**What is expected**: Pictures do not belong in the copy; print every entry exactly as it stands.

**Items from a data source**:

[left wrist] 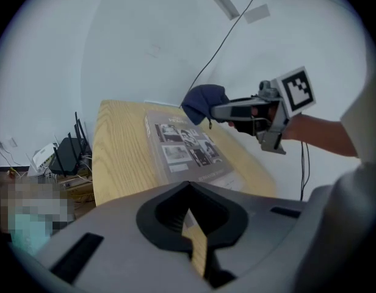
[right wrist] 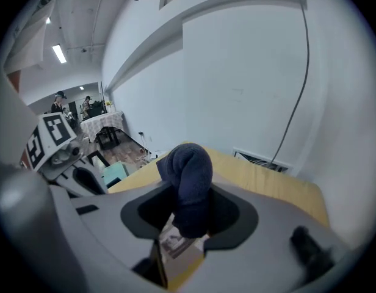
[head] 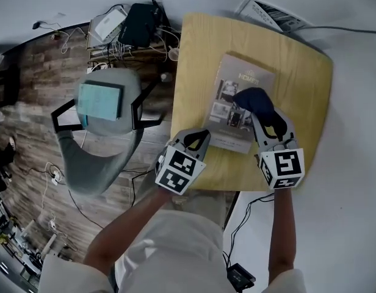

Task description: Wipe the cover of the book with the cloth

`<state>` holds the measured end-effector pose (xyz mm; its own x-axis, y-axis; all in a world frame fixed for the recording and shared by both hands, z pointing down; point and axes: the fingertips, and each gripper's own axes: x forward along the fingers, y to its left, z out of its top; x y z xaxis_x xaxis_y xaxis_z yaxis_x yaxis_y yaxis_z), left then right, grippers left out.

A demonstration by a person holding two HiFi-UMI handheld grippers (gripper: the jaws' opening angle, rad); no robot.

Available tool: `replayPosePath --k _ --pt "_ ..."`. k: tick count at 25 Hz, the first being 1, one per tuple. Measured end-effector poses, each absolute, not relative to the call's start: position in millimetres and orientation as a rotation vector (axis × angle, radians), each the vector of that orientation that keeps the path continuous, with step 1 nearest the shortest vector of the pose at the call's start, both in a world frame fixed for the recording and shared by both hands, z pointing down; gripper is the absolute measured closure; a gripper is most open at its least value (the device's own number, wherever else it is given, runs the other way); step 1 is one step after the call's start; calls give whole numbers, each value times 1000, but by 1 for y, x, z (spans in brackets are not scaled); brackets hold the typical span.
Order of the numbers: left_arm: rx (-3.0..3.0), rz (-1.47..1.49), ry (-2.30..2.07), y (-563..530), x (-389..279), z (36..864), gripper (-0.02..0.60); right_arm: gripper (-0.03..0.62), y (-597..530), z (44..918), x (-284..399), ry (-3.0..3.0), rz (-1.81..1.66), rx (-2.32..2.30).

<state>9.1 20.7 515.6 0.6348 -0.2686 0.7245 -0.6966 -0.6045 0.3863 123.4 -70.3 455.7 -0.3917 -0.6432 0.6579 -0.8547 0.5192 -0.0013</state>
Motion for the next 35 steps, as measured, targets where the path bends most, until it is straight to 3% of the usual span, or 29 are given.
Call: replayPosePath --k 17,35 --pt "2170 799 -699 36 5 525 572 436 -188 507 100 -2109 430 1215" --pt "2192 807 -649 36 6 525 573 439 -158 525 89 -2112 406 1135"
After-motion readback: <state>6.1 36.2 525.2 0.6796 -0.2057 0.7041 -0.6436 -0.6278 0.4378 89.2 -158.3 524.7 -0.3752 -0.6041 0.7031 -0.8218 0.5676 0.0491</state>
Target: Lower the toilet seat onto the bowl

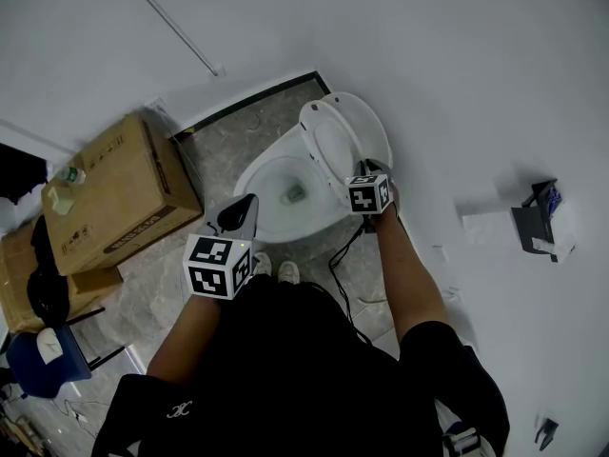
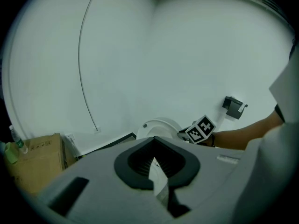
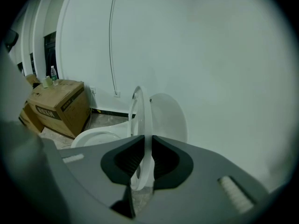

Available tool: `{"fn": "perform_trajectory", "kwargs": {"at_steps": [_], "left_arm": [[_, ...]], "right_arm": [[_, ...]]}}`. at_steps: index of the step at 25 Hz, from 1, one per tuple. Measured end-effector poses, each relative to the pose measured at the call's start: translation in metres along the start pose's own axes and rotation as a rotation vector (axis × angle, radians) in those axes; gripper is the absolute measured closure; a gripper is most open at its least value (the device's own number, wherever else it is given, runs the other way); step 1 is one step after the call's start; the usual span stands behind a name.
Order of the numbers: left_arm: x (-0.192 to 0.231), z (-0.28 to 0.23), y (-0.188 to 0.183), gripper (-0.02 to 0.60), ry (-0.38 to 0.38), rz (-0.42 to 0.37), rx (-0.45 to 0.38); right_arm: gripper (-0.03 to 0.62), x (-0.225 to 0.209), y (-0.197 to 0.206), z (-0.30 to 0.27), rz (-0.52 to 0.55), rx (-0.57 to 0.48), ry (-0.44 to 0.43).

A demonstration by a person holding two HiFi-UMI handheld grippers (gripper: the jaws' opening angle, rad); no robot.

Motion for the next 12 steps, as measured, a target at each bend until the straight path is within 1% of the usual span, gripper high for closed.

**Response to this exercise**:
[left wrist] 
[right wrist] 
[head] 

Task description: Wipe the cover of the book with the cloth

`<state>` holds the measured end-effector pose (xyz mm; its own x-axis, y-axis; all in a world frame fixed for the recording and shared by both hands, z pointing down; point and axes: the fingertips, and each gripper's own axes: x forward along the fingers, y to its left, z out of its top; x y z xaxis_x xaxis_y xaxis_z yaxis_x yaxis_y yaxis_z), left then right, grippers left out.

A demonstration by a person holding two HiFi-UMI handheld grippers (gripper: the jaws' opening angle, rad); no robot.

Available tool: `replayPosePath --k _ --pt "_ ..."`. k: tick count at 25 Hz, the first being 1, one per tuple. Measured end-effector poses, each absolute, not relative to the call's start: position in millimetres and orientation as a rotation vector (axis × angle, radians), each the vector of that orientation that keeps the path continuous, with step 1 nearest the shortest vector of the pose at the call's start, both in a world frame fixed for the recording and shared by both hands, z pointing down; gripper is the absolute measured closure; a gripper is most open at its least value (the device's own number, wherever else it is given, runs the other way); step 1 is one step after the call's start; calls give whole numbers, each value times 1000, but by 1 for y, x, z (spans in brackets are not scaled); brackets hold the typical span.
Order of the numbers: left_arm: rx (-3.0..3.0), rz (-1.47..1.49), ry (-2.30..2.07), y (-563..530), x (-389..279), z (36..864), gripper (-0.02..0.60); right_arm: gripper (-0.03..0.62), y (-597..530), z (44..918), x (-284..399), ry (-3.0..3.0), rz (-1.81..1.66), rx (-2.32..2.30).

<state>9.1 20.7 515.6 0.6348 -0.2686 0.7245 -0.6966 -0.6045 0.3863 123.4 -70.3 455.7 -0.3917 -0.6432 0.6579 -0.8547 0.5192 -0.0013</state>
Motion for the next 35 steps, as measured, targets where the path bends most, until it is straight to 3% of the usual span, or 29 are given.
Call: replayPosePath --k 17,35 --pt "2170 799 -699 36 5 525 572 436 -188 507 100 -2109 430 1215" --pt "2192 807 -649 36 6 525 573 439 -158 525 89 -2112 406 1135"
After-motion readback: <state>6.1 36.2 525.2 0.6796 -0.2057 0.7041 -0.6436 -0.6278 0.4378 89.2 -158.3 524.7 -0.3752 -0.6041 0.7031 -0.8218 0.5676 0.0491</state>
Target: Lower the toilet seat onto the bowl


Available tool: `{"fn": "perform_trajectory", "kwargs": {"at_steps": [_], "left_arm": [[_, ...]], "right_arm": [[_, ...]]}}`. at_steps: index of the step at 25 Hz, from 1, one per tuple. Measured end-effector poses, each relative to the pose measured at the call's start: translation in metres along the start pose's own axes and rotation as a rotation vector (axis × angle, radians) in those axes; gripper is the absolute measured closure; a gripper is most open at its least value (the device's own number, wherever else it is given, runs the other way); step 1 is one step after the call's start; the usual span stands behind a name.
Order of the numbers: left_arm: x (-0.192 to 0.231), z (-0.28 to 0.23), y (-0.188 to 0.183), gripper (-0.02 to 0.60), ry (-0.38 to 0.38), rz (-0.42 to 0.37), rx (-0.45 to 0.38); right_arm: gripper (-0.03 to 0.62), x (-0.225 to 0.209), y (-0.197 to 0.206), z (-0.30 to 0.27), rz (-0.52 to 0.55), rx (-0.57 to 0.48), ry (-0.44 to 0.43).

A demonstration by a person holding two HiFi-UMI handheld grippers (gripper: the jaws' opening angle, rad); no robot.

Motion for the next 12 steps, as measured, a target at each bend until the straight path is within 1% of the usual span, gripper high for closed.

The exercise requires no further answer.